TASK DIRECTIONS
Set down the full listing below word for word; pictures stay out of the copy.

RECORDS FOR THIS TASK
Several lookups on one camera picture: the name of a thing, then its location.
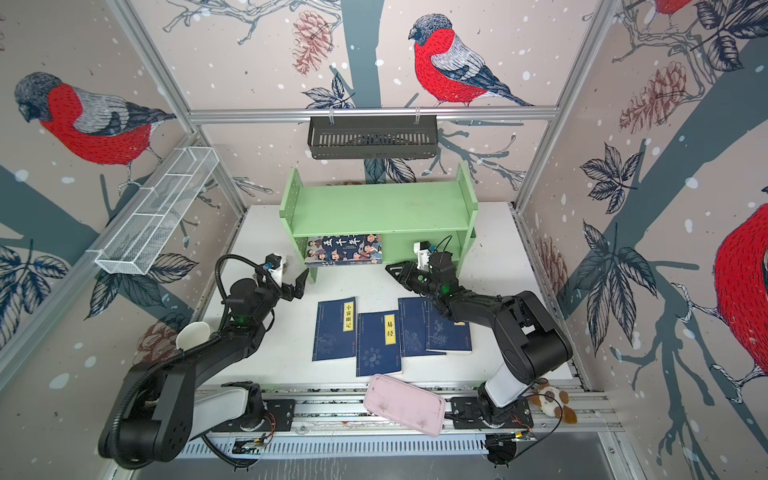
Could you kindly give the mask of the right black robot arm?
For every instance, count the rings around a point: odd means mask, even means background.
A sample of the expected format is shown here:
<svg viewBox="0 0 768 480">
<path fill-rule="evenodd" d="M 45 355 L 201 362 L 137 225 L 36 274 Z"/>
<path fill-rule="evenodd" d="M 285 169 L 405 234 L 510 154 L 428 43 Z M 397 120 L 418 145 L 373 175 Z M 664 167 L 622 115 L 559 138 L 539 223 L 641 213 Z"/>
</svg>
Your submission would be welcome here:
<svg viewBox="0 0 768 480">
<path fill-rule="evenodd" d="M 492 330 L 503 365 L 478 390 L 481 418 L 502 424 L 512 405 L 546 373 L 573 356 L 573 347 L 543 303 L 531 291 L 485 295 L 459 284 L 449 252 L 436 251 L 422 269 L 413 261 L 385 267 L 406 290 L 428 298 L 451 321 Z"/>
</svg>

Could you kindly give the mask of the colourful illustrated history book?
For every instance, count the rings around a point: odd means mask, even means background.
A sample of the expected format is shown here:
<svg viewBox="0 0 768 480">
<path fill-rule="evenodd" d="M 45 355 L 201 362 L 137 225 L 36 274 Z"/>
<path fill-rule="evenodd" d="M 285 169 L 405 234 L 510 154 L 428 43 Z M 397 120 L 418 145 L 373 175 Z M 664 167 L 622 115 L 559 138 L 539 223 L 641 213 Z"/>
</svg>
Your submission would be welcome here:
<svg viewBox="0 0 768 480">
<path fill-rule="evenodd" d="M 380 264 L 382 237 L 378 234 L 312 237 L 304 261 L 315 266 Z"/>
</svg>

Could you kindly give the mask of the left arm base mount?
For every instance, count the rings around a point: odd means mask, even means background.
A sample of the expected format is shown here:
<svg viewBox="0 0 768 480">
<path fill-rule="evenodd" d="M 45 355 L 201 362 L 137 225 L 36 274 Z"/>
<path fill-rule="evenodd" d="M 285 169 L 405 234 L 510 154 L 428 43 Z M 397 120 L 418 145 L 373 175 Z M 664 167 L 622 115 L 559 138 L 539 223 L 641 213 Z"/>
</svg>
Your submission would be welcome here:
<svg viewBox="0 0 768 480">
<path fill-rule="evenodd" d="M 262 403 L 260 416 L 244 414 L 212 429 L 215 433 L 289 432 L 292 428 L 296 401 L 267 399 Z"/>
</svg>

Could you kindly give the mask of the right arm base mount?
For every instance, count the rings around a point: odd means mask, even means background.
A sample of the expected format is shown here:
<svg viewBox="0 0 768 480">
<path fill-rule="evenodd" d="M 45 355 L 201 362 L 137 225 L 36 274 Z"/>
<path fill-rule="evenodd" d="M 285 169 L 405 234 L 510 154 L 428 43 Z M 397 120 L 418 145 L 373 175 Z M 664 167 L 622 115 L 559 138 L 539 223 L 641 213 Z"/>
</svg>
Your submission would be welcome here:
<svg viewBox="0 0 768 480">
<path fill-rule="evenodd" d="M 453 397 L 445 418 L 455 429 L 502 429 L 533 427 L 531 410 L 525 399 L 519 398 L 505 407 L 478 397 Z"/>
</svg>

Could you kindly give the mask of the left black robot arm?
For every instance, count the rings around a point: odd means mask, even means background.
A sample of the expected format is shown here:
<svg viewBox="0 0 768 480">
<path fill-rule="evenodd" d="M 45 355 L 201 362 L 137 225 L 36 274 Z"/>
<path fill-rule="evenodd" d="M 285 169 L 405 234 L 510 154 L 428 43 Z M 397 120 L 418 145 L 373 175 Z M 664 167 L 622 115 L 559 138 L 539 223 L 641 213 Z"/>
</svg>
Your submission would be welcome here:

OUTPUT OF THE TASK
Several lookups on one camera picture: the name of a thing, then its location.
Could you kindly give the mask of the right black robot arm?
For every instance, count the rings around a point: odd means mask, even means background.
A sample of the expected format is shown here:
<svg viewBox="0 0 768 480">
<path fill-rule="evenodd" d="M 45 355 L 201 362 L 137 225 L 36 274 Z"/>
<path fill-rule="evenodd" d="M 285 169 L 405 234 L 510 154 L 428 43 Z M 397 120 L 418 145 L 373 175 Z M 664 167 L 622 115 L 559 138 L 539 223 L 641 213 Z"/>
</svg>
Your submission would be welcome here:
<svg viewBox="0 0 768 480">
<path fill-rule="evenodd" d="M 492 330 L 503 365 L 478 390 L 481 418 L 502 424 L 512 405 L 546 373 L 573 356 L 573 347 L 543 303 L 531 291 L 485 295 L 459 284 L 449 252 L 436 251 L 422 269 L 413 261 L 385 267 L 406 290 L 428 298 L 451 321 Z"/>
</svg>

Could you kindly give the mask of the colourful illustrated history book?
For every instance, count the rings around a point: odd means mask, even means background.
A sample of the expected format is shown here:
<svg viewBox="0 0 768 480">
<path fill-rule="evenodd" d="M 45 355 L 201 362 L 137 225 L 36 274 Z"/>
<path fill-rule="evenodd" d="M 285 169 L 405 234 L 510 154 L 428 43 Z M 397 120 L 418 145 L 373 175 Z M 664 167 L 622 115 L 559 138 L 539 223 L 641 213 Z"/>
</svg>
Your submission would be welcome here:
<svg viewBox="0 0 768 480">
<path fill-rule="evenodd" d="M 380 264 L 382 237 L 378 234 L 312 237 L 304 261 L 315 266 Z"/>
</svg>

Could you kindly give the mask of the left arm base mount?
For every instance, count the rings around a point: odd means mask, even means background.
A sample of the expected format is shown here:
<svg viewBox="0 0 768 480">
<path fill-rule="evenodd" d="M 45 355 L 201 362 L 137 225 L 36 274 Z"/>
<path fill-rule="evenodd" d="M 285 169 L 405 234 L 510 154 L 428 43 Z M 397 120 L 418 145 L 373 175 Z M 664 167 L 622 115 L 559 138 L 539 223 L 641 213 Z"/>
</svg>
Your submission would be welcome here:
<svg viewBox="0 0 768 480">
<path fill-rule="evenodd" d="M 262 403 L 260 416 L 244 414 L 212 429 L 215 433 L 289 432 L 292 428 L 296 401 L 267 399 Z"/>
</svg>

Could you kindly give the mask of the right arm base mount?
For every instance, count the rings around a point: odd means mask, even means background.
A sample of the expected format is shown here:
<svg viewBox="0 0 768 480">
<path fill-rule="evenodd" d="M 45 355 L 201 362 L 137 225 L 36 274 Z"/>
<path fill-rule="evenodd" d="M 285 169 L 405 234 L 510 154 L 428 43 Z M 397 120 L 418 145 L 373 175 Z M 664 167 L 622 115 L 559 138 L 539 223 L 641 213 Z"/>
</svg>
Your submission would be welcome here:
<svg viewBox="0 0 768 480">
<path fill-rule="evenodd" d="M 453 397 L 445 418 L 455 429 L 502 429 L 533 427 L 531 410 L 525 399 L 519 398 L 505 407 L 478 397 Z"/>
</svg>

Could you kindly give the mask of the left black robot arm?
For every instance, count the rings around a point: odd means mask, even means background.
A sample of the expected format is shown here:
<svg viewBox="0 0 768 480">
<path fill-rule="evenodd" d="M 45 355 L 201 362 L 137 225 L 36 274 Z"/>
<path fill-rule="evenodd" d="M 285 169 L 405 234 L 510 154 L 428 43 Z M 397 120 L 418 145 L 373 175 Z M 664 167 L 622 115 L 559 138 L 539 223 L 641 213 Z"/>
</svg>
Your submission would be welcome here:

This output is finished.